Authenticating the file URL

The native fetch is a plain HTTPS request made from outside your web session, so it does not carry the user’s cookies. Any file behind authentication has to be reachable through the URL itself. The standard pattern is a short-lived signed URL generated by your backend.
const res = await fetch('/api/invoices/123/signed-url')
const { url } = await res.json()

if (isDespia) {
    despia(`fileviewer://?src=${encodeURIComponent(url)}`)
}
Most object stores generate these natively: S3 presigned URLs, Cloudflare R2 signed URLs, Google Cloud Storage signed URLs, Azure Blob SAS tokens. Issue them with the shortest expiry that fits your flow, typically a few minutes, so a leaked URL stops working quickly.

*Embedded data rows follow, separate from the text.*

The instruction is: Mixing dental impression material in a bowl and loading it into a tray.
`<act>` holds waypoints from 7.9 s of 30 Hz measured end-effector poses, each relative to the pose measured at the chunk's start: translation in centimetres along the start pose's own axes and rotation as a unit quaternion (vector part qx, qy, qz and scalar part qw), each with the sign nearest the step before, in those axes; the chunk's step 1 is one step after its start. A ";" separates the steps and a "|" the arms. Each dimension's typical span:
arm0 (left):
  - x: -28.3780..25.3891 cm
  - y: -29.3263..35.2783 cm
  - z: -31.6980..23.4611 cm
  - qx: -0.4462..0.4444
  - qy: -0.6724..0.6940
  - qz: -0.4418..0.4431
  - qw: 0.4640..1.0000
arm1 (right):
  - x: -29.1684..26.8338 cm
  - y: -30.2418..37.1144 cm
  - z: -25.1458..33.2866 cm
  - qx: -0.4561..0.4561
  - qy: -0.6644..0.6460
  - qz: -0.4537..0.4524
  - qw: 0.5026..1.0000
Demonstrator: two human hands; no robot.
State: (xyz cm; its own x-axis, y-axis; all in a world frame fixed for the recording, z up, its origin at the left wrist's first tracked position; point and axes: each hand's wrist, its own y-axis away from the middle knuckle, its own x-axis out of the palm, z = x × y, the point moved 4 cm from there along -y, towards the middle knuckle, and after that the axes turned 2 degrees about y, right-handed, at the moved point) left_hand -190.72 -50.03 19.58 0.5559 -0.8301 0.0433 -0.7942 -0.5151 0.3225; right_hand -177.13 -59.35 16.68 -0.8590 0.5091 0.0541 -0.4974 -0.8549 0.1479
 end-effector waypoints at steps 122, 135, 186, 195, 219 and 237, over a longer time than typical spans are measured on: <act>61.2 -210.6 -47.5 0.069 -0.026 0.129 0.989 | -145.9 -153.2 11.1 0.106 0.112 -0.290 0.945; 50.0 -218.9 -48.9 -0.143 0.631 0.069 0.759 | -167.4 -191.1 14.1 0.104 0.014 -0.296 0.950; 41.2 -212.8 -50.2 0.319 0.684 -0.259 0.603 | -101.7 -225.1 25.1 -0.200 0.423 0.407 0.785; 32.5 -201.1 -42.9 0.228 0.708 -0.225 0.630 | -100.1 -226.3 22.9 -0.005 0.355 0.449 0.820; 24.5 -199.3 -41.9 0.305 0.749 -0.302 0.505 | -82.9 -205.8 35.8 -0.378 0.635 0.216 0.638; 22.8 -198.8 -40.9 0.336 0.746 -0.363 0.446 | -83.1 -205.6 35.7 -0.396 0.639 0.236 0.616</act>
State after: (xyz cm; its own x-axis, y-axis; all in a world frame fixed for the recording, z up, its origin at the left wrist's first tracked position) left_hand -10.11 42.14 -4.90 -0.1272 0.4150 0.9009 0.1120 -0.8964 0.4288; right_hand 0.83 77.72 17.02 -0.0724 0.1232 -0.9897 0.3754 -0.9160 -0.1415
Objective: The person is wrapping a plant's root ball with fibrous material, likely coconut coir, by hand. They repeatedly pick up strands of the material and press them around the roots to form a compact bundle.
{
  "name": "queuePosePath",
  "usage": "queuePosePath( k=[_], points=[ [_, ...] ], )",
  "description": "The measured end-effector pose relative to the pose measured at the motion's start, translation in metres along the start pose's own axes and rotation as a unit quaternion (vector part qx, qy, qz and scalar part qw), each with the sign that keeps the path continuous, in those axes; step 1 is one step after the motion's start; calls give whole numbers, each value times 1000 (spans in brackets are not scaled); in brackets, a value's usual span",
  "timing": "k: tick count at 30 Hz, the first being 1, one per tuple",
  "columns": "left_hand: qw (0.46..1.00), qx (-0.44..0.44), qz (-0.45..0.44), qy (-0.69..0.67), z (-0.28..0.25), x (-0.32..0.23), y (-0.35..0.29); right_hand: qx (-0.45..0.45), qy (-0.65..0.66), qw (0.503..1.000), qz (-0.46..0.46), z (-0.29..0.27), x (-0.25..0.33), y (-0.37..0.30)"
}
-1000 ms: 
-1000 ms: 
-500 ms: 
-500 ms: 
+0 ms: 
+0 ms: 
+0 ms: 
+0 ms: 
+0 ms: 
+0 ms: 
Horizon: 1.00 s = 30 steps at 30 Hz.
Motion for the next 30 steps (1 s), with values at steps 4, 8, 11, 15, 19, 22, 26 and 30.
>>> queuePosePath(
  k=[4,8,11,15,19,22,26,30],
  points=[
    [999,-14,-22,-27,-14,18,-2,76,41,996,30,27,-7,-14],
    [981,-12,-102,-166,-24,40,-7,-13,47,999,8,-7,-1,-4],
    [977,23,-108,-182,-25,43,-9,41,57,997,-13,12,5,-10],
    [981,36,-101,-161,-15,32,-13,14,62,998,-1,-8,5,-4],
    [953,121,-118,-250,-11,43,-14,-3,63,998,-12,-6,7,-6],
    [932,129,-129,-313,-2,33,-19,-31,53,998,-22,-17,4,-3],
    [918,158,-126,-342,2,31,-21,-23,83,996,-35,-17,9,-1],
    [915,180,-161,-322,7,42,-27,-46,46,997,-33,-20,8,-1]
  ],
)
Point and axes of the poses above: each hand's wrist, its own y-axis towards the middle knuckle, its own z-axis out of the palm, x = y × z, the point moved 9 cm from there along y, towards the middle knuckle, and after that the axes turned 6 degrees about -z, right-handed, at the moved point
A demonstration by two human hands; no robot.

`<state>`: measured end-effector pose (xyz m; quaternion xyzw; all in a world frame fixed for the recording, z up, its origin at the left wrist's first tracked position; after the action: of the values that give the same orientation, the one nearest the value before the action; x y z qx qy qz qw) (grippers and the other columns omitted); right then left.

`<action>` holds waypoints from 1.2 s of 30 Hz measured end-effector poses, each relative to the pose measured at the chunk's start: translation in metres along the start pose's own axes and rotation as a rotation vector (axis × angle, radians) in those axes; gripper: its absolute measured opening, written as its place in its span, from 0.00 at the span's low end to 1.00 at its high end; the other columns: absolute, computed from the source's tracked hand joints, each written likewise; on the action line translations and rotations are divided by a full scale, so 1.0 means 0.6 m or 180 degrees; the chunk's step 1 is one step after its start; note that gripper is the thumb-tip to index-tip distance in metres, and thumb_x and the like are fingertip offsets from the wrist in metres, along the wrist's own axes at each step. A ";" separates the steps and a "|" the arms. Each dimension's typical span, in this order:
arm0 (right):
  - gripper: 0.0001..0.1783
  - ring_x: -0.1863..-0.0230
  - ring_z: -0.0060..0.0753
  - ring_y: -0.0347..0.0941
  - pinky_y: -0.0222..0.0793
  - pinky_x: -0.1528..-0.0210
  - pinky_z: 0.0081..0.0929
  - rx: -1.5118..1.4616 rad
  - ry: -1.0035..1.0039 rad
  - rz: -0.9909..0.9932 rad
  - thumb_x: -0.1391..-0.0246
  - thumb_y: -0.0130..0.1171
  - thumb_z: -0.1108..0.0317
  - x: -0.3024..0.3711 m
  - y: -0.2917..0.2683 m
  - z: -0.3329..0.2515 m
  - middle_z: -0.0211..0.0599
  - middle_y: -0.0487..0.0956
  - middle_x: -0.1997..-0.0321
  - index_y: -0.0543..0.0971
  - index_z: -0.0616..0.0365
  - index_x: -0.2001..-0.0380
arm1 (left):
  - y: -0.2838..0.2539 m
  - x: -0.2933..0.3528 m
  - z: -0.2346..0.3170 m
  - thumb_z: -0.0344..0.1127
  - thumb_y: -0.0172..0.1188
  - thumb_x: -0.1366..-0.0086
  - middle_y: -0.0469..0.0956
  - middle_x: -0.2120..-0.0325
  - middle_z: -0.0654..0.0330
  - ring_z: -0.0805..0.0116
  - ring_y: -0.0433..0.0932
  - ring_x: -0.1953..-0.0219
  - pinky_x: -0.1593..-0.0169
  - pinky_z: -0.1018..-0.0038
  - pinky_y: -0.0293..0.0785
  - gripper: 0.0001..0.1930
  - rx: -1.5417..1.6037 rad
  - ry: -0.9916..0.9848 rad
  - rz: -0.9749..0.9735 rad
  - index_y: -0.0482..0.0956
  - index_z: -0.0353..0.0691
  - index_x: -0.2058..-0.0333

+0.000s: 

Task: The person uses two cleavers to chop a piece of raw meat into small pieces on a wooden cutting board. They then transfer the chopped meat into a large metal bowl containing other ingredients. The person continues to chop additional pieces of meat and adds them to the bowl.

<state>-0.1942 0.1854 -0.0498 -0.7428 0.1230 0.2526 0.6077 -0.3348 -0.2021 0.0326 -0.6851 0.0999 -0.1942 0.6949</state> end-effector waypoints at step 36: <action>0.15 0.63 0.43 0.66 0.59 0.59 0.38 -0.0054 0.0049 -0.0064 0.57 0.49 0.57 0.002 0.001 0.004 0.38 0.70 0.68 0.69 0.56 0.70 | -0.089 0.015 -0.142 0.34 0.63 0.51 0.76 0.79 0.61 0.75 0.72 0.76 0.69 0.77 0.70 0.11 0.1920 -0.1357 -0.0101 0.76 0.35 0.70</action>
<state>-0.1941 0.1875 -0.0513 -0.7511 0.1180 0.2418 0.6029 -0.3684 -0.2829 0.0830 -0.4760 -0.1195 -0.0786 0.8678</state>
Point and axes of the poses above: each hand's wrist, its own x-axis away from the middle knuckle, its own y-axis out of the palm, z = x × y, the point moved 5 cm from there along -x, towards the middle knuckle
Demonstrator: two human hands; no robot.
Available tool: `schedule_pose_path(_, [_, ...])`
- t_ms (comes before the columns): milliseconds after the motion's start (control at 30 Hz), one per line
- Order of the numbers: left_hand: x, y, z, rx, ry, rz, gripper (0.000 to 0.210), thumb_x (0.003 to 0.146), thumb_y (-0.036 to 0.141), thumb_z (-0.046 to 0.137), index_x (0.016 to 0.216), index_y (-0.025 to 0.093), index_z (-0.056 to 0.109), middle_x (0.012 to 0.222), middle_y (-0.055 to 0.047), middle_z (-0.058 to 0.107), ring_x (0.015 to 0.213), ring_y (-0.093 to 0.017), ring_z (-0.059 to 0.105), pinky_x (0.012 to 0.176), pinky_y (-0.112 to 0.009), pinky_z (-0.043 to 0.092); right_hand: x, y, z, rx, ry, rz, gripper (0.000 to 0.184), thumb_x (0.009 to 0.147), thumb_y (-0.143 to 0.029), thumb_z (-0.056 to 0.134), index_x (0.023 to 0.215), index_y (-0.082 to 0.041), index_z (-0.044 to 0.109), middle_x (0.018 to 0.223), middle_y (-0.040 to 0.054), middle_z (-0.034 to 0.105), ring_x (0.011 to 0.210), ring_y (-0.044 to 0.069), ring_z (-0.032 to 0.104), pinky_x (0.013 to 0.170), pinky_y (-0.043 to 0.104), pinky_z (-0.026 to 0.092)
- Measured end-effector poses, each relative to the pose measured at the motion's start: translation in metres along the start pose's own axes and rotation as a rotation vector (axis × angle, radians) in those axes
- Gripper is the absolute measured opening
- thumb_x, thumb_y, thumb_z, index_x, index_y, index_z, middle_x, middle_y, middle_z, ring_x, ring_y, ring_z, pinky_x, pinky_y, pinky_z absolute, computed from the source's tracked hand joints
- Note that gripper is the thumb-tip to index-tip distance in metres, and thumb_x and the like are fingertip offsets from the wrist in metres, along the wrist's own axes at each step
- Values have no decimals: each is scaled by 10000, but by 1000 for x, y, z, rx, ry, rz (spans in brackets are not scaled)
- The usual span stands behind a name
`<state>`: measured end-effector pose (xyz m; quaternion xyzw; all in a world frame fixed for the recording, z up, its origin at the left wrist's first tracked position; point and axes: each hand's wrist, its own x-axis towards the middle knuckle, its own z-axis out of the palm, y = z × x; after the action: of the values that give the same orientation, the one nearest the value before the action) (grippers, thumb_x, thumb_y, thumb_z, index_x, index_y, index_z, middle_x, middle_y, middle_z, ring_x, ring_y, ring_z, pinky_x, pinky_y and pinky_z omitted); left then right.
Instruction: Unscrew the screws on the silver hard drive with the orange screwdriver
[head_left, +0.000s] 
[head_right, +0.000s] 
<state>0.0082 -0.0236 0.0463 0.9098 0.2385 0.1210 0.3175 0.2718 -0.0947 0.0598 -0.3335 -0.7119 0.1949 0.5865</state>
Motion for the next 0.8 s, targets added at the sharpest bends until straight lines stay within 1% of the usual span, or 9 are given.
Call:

Generated or canvas-exported files

src must be a publicly reachable HTTPS URL. data:, blob:, and file:// URLs are rejected, since the native side performs a real network fetch. Upload generated content to a CDN or signed endpoint first and pass the resulting URL.
If your app produces a file on the client, a canvas export, a generated PDF, a CSV built in memory, upload it first and then pass the returned URL to the scheme.
const form = new FormData()
form.append('file', blob, 'report.pdf')

const res = await fetch('/api/uploads', { method: 'POST', body: form })
const { url } = await res.json()

if (isDespia) {
    despia(`fileviewer://?src=${encodeURIComponent(url)}`)
}
If the upload endpoint returns a signed URL, the file is also protected after the upload — the same pattern from the previous section applies.